#### Exercise
Images don't belong in the copy. Output the rest of the data exactly.

#### Data below
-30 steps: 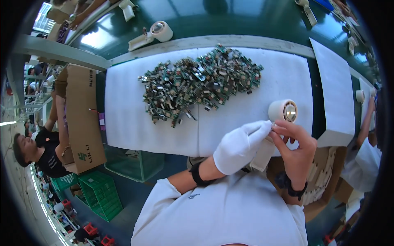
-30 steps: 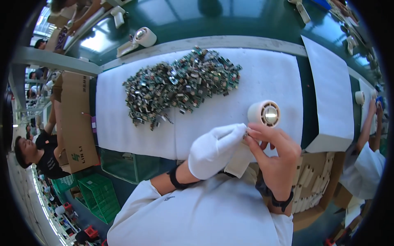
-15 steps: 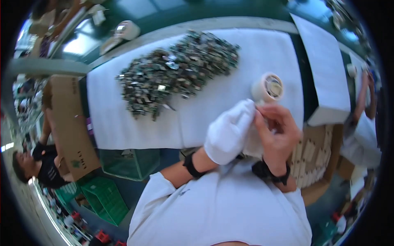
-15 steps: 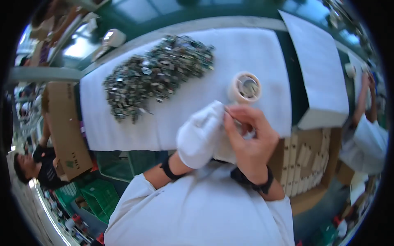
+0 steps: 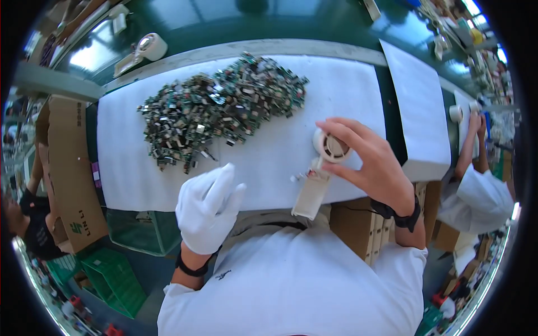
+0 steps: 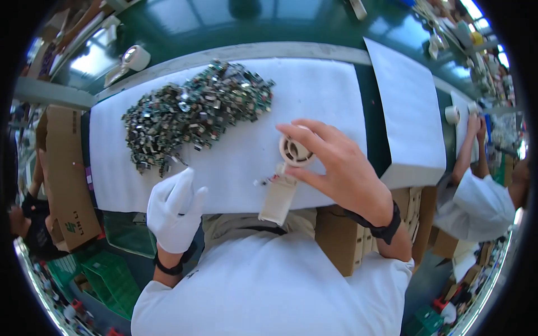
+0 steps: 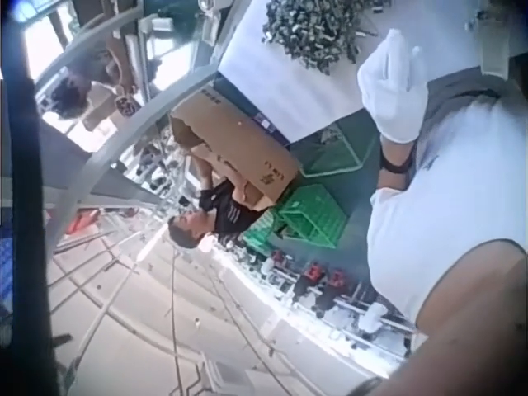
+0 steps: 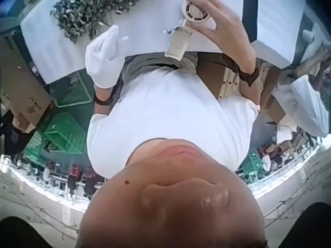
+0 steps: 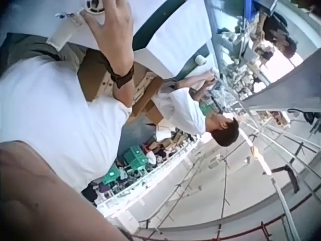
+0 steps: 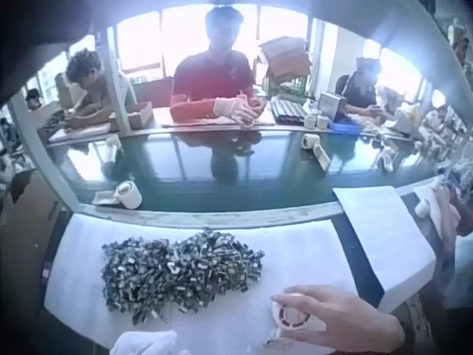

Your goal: Assembling small electronic components by picking them from a pile and placing them into a white fixture/holder on an assembly line.

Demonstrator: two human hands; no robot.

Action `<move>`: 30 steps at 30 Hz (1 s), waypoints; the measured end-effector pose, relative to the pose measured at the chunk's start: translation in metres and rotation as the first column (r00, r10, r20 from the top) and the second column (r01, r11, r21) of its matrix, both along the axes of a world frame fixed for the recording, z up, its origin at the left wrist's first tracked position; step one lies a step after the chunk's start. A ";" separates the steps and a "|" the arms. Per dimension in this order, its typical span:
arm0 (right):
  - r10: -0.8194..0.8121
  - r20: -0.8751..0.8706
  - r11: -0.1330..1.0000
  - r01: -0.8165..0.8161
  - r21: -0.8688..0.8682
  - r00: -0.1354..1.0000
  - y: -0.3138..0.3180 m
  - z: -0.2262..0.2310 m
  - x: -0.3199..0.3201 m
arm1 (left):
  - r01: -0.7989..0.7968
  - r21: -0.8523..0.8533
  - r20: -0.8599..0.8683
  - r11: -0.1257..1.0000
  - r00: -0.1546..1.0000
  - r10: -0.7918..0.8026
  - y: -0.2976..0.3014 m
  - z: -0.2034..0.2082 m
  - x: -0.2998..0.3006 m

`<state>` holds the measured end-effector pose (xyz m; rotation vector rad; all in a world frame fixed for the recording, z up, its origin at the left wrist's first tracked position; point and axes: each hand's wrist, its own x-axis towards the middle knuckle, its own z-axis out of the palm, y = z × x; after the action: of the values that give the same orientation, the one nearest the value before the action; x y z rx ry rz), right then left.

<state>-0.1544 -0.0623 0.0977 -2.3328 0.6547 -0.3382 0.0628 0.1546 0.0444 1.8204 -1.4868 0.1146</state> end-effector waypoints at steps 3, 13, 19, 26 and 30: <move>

#### Solution for this exercise
-30 steps: 
-30 steps: 
-15 steps: 
-15 steps: 
+0 steps: 
+0 steps: 
+0 steps: 
+0 steps: 
+0 steps: 
+0 steps: 

Your goal: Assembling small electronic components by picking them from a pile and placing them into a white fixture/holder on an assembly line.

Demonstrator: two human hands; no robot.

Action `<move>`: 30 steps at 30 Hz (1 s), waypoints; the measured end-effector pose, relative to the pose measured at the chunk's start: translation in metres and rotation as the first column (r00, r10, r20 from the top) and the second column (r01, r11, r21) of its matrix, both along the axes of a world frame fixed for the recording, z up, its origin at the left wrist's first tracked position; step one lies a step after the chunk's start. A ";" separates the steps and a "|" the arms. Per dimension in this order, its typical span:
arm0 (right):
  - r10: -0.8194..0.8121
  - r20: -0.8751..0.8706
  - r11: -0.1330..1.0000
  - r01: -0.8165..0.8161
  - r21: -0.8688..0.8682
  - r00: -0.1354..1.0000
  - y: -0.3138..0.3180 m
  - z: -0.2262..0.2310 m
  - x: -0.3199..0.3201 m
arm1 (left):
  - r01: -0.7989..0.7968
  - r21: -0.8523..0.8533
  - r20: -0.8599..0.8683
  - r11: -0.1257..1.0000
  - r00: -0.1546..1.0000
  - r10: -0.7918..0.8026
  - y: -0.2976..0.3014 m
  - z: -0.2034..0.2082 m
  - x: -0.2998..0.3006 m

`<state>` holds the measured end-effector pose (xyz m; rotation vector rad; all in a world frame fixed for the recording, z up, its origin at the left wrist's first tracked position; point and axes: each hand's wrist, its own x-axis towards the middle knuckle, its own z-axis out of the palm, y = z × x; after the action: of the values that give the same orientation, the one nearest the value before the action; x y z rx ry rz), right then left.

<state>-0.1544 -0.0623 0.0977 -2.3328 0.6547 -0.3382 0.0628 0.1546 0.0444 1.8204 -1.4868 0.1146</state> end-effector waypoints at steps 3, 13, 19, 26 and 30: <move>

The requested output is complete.